In the sixth section of the judgment it was ordered that the action be kept open on the docket for further orders. In April, 1900, in the original action, the defendants, served a notice on the plaintiffs to the effect that at the next term *14 of DARE Superior Court, before his Honor Judge Coble, they would move for judgment against the plaintiffs, under the fourth section of the Cannon judgment. The plaintiffs made no appearance, and his Honor, seeing that a long account was involved, referred the matter for a statement of that account. Both parties appeared before the referee, and a report was made to the next term of the Court. In the meantime the plaintiffs had a notice served on the defendants returnable to the Fall Term, 1900, of DARE Superior Court, to have the judgment of Coble, J., set aside for irregularity.

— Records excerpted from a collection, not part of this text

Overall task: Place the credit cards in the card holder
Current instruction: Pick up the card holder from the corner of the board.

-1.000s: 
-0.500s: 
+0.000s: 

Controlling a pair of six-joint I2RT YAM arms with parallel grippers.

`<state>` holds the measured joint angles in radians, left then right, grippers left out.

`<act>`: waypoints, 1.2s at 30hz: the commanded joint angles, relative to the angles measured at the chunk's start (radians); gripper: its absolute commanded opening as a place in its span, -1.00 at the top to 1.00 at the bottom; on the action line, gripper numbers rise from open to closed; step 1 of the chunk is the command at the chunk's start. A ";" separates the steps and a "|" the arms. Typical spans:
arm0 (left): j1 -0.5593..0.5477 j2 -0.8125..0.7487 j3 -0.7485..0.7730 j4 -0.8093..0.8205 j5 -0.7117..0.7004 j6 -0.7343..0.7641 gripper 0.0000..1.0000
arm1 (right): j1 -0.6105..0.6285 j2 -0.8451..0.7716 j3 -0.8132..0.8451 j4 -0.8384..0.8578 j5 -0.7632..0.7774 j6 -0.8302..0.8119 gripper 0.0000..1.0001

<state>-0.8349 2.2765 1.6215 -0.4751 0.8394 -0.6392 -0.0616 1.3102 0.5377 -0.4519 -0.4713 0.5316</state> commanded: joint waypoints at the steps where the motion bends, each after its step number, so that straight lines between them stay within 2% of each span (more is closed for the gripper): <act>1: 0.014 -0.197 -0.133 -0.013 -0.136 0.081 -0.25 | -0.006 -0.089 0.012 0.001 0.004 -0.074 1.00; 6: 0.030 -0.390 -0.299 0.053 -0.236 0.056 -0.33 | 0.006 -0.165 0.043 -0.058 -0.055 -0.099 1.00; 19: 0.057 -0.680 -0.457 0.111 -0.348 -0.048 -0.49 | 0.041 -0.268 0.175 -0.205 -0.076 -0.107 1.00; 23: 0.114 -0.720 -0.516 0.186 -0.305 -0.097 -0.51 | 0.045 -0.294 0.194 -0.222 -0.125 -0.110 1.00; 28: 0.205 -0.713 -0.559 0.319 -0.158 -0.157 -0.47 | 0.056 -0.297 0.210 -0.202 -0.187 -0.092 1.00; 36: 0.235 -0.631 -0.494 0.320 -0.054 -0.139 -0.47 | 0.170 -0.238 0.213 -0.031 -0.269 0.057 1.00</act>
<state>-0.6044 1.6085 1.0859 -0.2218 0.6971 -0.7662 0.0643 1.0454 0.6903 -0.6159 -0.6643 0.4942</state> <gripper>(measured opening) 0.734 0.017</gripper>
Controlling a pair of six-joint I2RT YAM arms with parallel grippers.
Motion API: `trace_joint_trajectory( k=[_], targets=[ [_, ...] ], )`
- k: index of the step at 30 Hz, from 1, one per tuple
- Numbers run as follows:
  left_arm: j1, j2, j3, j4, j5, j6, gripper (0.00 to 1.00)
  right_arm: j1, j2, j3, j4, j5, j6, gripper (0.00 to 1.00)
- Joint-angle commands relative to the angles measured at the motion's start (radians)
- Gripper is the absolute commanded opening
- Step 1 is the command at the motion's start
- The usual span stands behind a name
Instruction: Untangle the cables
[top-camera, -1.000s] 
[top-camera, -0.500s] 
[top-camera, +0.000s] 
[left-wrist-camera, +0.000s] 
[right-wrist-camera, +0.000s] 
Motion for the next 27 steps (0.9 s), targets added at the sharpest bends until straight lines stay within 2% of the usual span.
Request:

The contention of the plaintiffs is that a motion in the original cause was not the proper method of procedure, and that a new action was necessary, and that the same had to be commenced by summons. The line of argument of defendant's counsel on this point was that a final judgment, had been entered in the original action by his Honor Judge Hoke, at the Fall Term, 1892. The last-mentioned judgment, however, is not a final judgment. It was rendered upon a notice in the original action, and, as provided for in the original action, for judgment for the amounts which had been collected by the plaintiffs in the shape of revenues from the Albemarle and Chesapeake Canal. The record shows that such a proceeding had been resorted to on two or three occasions. It is true that in the Hoke judgment the costs of the action were taxed against the plaintiffs, but certainly the word "action" was inadvertently used for motion, for the costs in the original action were, in the Cannon judgment, taxed against the defendants. And it is also true that it was recited in the Hoke judgment that the matter which was referred was that of having stated by a referee "the whole account of matter of indebtedness between the two counties, growing out of the old indebtedness due by Currituck;" but that language, as will be plainly seen from the entire record, refers to that indebtedness against Currituck, *15 which had been discovered and reduced to judgment at the time of the Hoke judgment. In a former report made, the referee had made a partial statement of the judgments against Currituck, and which, not being satisfactory, the matter was re-referred to have a full statement of the judgments which had been procured against Currituck from the date of the Cannon judgment.
There is nothing in the Hoke judgment which, either in express terms or by fair inference, impairs or destroys the force of the Cannon judgment, and we therefore think that a motion in the cause was the proper method of procedure.
It is not necessary to discuss the other matters raised by the record and in the argument of plaintiff's counsel in this Court.